Each AND gate or OR gate occupies 3/4 of the area of an XOR, each memory cell and Mux has the same area as an XOR, and each register requires about 3 times of the area of an XOR. Taking this into account, for a (255, 239) RS code, the area requirement of the proposed interpolation architecture is equivalent to that of 2997 + (2142 + 106) × 0.75 + 634+297×8+345×3 = 8728 XOR gates. The area required by the single iteration interpolation architecture equals that of 2055 + (1375 + 29) × 0.75 + 184 + 553 × 8 + 273 × 3 = 8535 XOR gates. Hence, our architecture only requires 2% more area. The critical path of our architecture is the same as that in the previous one. In high SNR scenarios, our architecture can achieve a throughput of (18 × 48)/(20 × 16) = 2.7 times. Hence, our architecture is 165% more efficient in terms of speed/area ratio. When the SNR is low, our architecture is (13 × 32)/(15 × 16) = 1.73 times faster, and thus is 70% more efficient.

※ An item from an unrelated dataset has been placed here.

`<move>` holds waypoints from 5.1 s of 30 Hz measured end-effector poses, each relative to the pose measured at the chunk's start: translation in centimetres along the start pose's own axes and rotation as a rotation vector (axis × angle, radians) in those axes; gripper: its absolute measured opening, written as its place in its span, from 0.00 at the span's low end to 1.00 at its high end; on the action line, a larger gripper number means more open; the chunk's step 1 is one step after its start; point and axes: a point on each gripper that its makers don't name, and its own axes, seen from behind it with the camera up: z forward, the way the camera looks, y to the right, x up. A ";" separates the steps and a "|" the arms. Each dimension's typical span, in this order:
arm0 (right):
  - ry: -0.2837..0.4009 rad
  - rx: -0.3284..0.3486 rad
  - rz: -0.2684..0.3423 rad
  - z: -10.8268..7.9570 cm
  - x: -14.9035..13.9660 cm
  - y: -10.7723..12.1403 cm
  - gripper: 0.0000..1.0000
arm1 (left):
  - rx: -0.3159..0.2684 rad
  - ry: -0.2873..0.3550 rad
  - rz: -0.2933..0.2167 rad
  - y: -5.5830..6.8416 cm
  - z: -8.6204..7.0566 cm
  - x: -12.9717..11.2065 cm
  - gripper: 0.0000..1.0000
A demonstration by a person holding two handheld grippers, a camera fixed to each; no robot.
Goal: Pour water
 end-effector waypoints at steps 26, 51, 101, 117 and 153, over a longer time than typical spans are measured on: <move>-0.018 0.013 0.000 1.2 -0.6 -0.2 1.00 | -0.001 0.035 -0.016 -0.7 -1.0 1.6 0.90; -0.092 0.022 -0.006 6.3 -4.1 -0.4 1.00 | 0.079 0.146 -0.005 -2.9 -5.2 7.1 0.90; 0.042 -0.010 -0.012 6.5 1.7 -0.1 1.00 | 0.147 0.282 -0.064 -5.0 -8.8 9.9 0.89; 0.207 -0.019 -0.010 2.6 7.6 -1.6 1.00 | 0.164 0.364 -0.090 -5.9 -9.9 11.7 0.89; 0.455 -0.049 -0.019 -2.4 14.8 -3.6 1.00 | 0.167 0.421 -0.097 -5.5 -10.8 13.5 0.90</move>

The application of the proposed combined polynomial updating scheme is not limited to the architectures discussed in this paper. Considering the interpolation architectures in [11] , the proposed scheme can also be employed to achieve further speedup.
VI. CONCLUSION
A novel scheme is proposed in this paper to combine interpolation iterations. In our scheme, the discrepancy coefficients from multiple iterations are computed using a 'look-ahead' method. Then the polynomial updating of these iterations are combined. Applying the proposed scheme, our combined interpolation architecture can achieve significant speedup at the cost of negligible area overhead. In the case that more candidate polynomials are involved, there are more possibilities with regard to which polynomial is chosen as the minimum polynomial in each iteration. As a result, combining interpolation iterations would lead to larger number of different formats for the updated polynomials. We will study if the scheme proposed in this paper can be extended to the cases where more polynomials are involved.